Marek Koźmiński o odejściu Jerzego Brzęczka: Nie wydarzyło się nic, co mogłoby wskazywać na taki zwrot w sprawie
Prezes PZPN-u Zbigniew Boniek nie chciał komentować decyzji o nagłym zwolnieniu selekcjonera Brzęczka, ale udało nam się uzyskać opinię w tej sprawie wiceprezesa Marka Koźmińskiego, który kandyduje na objęcie schedy po Bońku.
Michał Białoński, Interia: Jak pan zareagował na woltę, jaka zaszła w sprawie Jerzego Brzęczka?
Marek Koźmiński, wiceprezes PZPN-u: Otrzymałem wczoraj telefon od prezesa Bońka w tej sprawie. Zachował się lojalnie, bo przekazał mi tę informację, zanim została ogłoszona. Poruszył kilka kwestii związanych z tym tematem. Byłem zaskoczony.
Tylko zaskoczony? Przecież prezes jeszcze w listopadzie stał murem za Brzęczkiem. W okresie świątecznym kadra Brzęczka nie przegrała żadnego meczu.
- Oczywiście, to prawda, że nie wydarzyło się nic, co mogłoby wskazywać na taki zwrot w sprawie. Tyle jednak mam do powiedzenia. Nie jestem osobą, która będzie publicznie ujawniała argumentację prezesa. Prezes zachował się fair wobec mnie. Przekazał mi podjętą jednoosobowo decyzję, ja ją szanuję. Coś mi powiedział w sprawie argumentacji, ale mediom to on sam powinien o tym opowiedzieć.
Zobacz także: Bilans meczów reprezentacji Polski pod wodzą Jerzego Brzęczka
Ale może pan przecież powiedzieć czy ta argumentacja pana przekonała?
- Jestem zaskoczony - to jest dobre słowo. Nic się nie wydarzyło, nie stało istotnego, aby dokonywać takiego ruchu.
Jerzy Brzęczek to pana kolega z boiska, razem wywalczyliście wicemistrzostwo olimpijskie w Barcelonie. Jak zareagował na zwolnienie?

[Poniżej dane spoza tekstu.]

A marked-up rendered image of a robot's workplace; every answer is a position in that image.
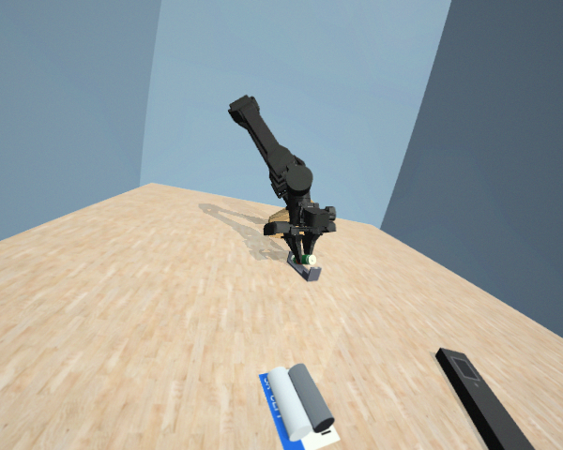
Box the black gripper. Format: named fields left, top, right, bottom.
left=264, top=198, right=337, bottom=263

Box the green and red battery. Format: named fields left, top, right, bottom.
left=293, top=255, right=316, bottom=265

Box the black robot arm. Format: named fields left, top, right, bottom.
left=228, top=96, right=337, bottom=228

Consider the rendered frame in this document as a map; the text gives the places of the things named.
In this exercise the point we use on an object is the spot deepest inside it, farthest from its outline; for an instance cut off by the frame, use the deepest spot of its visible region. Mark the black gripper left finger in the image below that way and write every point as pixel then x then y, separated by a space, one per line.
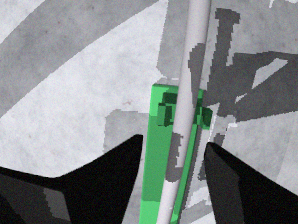
pixel 94 194

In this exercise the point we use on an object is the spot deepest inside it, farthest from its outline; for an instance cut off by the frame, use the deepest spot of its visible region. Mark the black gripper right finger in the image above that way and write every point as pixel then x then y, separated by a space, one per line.
pixel 242 195

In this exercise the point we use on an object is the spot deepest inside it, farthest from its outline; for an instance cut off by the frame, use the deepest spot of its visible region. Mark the grey pin with dark red head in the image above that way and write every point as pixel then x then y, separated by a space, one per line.
pixel 196 34

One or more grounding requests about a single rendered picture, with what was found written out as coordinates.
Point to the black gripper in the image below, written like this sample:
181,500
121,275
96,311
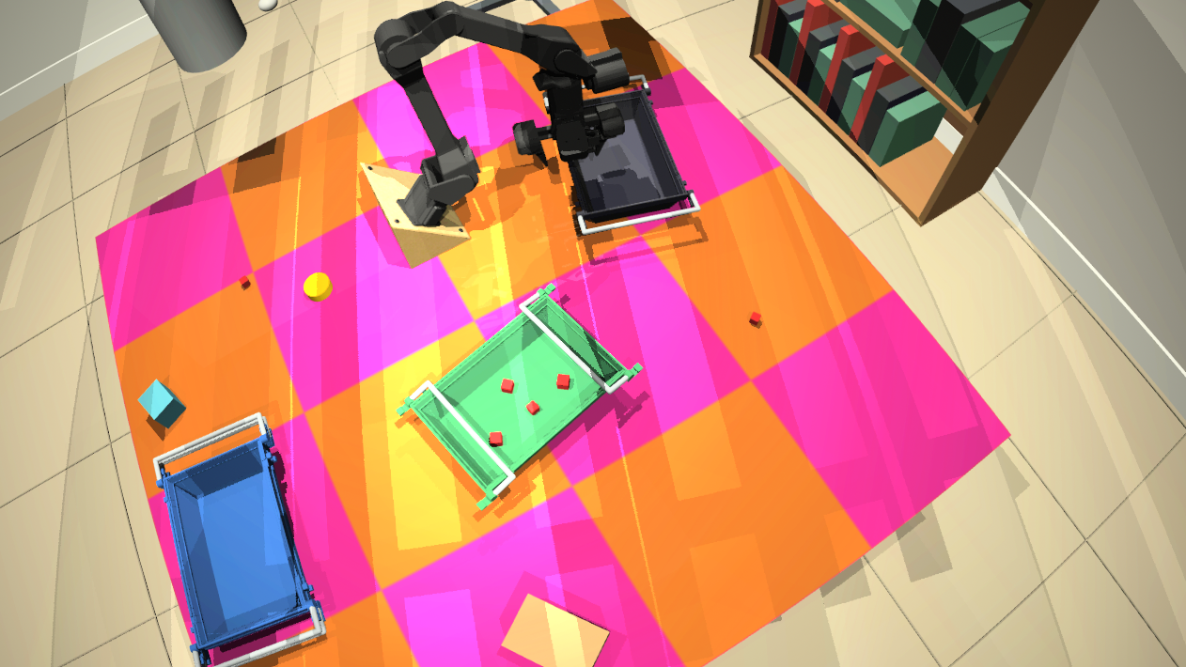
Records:
608,120

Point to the small light blue block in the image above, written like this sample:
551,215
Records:
161,403

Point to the yellow short cylinder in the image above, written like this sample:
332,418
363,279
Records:
318,286

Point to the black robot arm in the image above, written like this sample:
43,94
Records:
452,172

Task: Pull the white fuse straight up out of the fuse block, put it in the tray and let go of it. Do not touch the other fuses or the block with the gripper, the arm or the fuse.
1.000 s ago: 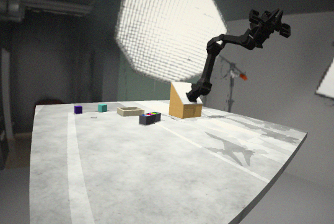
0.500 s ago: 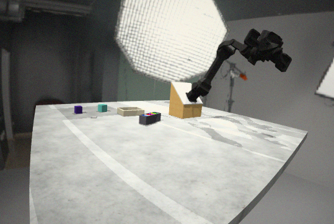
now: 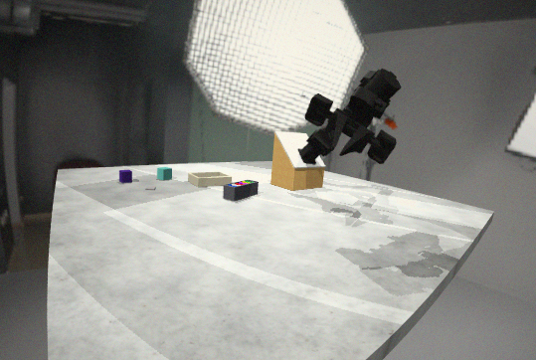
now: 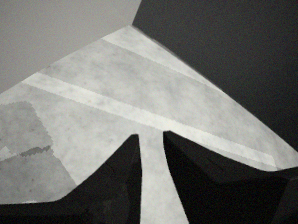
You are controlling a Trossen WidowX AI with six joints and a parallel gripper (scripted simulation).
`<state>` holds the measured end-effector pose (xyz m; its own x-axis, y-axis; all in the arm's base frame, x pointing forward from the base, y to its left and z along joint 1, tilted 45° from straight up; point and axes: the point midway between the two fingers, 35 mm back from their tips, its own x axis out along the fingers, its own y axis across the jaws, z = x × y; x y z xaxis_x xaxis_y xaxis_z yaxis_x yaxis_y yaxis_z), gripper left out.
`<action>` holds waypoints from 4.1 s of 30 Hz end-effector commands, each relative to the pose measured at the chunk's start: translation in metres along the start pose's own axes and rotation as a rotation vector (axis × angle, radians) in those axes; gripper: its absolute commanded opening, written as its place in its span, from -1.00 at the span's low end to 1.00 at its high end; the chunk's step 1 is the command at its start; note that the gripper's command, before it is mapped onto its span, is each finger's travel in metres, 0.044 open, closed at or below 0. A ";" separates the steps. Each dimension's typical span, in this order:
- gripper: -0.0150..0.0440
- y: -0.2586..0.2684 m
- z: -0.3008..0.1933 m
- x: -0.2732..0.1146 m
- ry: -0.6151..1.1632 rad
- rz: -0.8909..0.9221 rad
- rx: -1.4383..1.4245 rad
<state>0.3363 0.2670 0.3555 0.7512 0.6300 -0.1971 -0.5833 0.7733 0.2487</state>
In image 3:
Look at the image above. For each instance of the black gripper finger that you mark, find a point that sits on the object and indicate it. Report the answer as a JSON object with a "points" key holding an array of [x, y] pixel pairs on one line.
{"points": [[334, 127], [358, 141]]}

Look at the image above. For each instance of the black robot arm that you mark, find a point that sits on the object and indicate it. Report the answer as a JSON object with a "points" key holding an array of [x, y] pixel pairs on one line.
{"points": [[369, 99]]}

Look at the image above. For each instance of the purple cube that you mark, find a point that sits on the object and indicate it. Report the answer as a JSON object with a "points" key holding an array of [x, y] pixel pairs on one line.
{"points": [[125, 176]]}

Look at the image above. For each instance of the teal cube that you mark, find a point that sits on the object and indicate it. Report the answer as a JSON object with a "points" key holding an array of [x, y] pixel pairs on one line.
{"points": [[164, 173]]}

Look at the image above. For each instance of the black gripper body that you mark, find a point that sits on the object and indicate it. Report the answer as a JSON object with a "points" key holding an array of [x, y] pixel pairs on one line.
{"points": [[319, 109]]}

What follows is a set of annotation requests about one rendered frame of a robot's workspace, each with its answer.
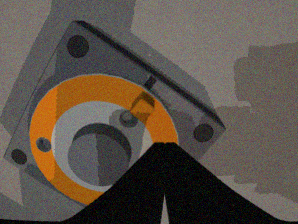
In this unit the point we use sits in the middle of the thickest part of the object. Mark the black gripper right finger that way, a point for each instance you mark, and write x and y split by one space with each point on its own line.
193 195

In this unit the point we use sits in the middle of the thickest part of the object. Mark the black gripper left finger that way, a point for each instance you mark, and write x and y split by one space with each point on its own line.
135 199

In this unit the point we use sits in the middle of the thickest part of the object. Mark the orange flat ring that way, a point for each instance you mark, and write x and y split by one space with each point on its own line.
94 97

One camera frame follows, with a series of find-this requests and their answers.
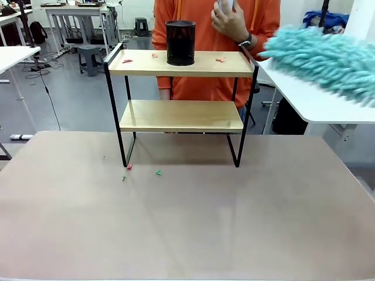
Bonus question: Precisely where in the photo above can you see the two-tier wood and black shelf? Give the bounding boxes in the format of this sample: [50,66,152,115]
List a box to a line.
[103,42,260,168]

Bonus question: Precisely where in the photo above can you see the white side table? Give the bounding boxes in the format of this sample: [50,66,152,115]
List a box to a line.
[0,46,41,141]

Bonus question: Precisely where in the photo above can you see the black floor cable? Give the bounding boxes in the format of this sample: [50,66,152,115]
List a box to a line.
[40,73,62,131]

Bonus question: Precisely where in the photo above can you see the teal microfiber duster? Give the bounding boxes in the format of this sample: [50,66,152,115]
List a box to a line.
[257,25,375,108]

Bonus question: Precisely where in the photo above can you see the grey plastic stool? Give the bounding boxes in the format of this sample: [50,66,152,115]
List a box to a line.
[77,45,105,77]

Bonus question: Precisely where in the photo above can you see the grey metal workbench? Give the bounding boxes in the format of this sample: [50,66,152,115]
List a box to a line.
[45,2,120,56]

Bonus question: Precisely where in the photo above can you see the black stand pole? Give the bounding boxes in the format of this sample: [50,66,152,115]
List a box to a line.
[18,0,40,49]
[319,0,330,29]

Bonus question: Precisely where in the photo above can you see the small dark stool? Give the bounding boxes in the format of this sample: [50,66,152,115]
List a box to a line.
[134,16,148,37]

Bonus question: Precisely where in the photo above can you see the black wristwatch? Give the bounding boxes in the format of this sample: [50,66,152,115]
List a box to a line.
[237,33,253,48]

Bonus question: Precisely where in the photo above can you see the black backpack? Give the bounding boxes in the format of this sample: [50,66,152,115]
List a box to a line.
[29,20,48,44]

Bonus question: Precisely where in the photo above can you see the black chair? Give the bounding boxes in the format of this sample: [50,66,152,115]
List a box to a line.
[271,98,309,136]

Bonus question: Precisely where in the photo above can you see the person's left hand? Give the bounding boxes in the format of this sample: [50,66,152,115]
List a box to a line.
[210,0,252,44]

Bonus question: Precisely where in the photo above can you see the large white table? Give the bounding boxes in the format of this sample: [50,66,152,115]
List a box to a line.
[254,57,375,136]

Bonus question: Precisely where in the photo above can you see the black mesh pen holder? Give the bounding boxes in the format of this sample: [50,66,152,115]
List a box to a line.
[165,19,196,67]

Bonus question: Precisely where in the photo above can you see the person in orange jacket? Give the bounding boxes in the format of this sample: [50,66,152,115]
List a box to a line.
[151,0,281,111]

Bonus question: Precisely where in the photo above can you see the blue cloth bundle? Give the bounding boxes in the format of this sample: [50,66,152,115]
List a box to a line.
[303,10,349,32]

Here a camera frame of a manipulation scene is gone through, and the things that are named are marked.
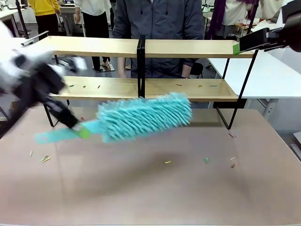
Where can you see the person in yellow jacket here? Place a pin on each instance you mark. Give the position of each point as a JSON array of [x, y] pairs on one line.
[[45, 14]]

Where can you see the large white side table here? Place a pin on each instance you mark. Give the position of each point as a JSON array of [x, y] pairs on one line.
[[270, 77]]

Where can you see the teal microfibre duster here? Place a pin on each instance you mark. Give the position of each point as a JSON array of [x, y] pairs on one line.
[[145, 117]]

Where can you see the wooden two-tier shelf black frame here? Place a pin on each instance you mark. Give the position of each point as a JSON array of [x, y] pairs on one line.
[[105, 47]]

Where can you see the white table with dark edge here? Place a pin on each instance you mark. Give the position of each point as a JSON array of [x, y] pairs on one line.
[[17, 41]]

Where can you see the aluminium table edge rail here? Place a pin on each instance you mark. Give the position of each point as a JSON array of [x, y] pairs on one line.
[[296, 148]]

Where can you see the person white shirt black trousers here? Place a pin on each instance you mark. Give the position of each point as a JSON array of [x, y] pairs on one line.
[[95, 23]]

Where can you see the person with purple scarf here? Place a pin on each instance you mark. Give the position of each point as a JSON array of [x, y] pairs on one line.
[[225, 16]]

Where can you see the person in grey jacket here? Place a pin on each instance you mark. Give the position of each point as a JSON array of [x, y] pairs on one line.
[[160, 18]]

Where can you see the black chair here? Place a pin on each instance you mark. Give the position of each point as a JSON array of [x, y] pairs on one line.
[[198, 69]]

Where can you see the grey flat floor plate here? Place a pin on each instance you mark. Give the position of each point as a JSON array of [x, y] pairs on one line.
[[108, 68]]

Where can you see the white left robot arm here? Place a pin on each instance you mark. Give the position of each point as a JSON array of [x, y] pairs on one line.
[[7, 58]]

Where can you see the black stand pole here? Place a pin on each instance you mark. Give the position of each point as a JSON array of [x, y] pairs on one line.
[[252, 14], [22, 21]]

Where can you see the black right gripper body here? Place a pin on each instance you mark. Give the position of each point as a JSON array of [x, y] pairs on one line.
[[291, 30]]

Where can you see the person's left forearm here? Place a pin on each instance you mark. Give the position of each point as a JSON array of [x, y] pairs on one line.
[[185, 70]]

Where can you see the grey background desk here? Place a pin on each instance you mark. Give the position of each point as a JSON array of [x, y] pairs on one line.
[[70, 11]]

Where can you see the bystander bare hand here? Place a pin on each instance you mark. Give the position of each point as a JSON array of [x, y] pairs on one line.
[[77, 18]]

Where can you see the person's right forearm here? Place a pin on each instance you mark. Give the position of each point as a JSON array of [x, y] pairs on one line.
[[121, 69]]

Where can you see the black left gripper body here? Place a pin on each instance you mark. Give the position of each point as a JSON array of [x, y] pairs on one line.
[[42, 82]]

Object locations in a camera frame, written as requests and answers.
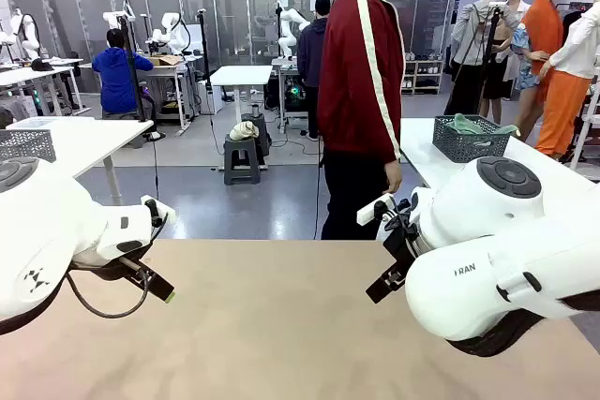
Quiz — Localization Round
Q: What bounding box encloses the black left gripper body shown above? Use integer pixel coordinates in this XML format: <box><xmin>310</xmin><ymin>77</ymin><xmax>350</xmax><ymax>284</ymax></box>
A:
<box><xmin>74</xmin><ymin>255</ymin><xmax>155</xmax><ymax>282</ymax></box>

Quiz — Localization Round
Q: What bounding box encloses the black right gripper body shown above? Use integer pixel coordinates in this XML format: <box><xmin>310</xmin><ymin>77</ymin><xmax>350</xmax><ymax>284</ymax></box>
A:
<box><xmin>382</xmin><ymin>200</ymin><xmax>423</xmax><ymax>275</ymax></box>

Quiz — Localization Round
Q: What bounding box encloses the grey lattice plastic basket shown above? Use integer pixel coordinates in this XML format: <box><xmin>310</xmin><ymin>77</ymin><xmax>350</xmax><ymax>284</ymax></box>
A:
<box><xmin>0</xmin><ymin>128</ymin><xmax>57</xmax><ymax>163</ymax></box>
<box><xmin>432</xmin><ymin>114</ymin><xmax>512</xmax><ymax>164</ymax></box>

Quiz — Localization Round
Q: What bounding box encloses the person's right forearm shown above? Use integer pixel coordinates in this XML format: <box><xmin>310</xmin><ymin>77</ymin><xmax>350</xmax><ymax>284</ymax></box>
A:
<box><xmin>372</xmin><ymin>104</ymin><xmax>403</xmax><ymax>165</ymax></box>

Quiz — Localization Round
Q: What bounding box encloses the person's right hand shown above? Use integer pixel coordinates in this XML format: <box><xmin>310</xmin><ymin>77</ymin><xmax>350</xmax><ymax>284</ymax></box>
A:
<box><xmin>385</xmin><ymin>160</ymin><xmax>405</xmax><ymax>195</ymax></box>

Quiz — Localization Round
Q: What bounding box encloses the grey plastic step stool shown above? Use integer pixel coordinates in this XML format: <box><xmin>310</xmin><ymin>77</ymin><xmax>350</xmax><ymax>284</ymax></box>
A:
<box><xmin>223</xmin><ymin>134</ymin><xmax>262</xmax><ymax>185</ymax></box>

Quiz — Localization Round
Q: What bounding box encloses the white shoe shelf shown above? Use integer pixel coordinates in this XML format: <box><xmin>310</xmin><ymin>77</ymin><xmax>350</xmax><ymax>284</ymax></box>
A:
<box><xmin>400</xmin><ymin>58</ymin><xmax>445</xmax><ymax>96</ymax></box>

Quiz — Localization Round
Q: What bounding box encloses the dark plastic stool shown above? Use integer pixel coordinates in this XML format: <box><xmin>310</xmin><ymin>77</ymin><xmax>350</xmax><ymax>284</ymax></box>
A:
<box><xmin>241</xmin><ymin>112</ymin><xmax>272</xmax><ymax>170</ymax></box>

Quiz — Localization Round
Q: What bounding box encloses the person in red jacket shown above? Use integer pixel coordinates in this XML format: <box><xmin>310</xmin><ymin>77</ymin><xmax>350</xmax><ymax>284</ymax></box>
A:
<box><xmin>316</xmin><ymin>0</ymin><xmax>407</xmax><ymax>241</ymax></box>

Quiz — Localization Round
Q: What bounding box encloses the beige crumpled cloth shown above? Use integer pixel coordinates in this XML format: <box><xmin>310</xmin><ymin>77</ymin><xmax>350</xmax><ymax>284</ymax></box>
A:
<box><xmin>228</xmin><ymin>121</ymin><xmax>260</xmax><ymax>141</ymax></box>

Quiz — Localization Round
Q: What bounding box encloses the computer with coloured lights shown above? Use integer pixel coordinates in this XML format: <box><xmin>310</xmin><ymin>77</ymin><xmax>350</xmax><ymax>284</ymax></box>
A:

- Nie miałem możliwości porozmawiania jeszcze z nim. Porozmawiamy za dwa-trzy dni. Nie mogłem do Jurka zadzwonić, wiedząc o tym, co się szykuje. Tak się nie robi. Ale na pewno teraz się zdzwonimy. Podziękuję mu za wspaniały czas w reprezentacji. To mój kolega, przyjaciel. Co mogę więcej zrobić?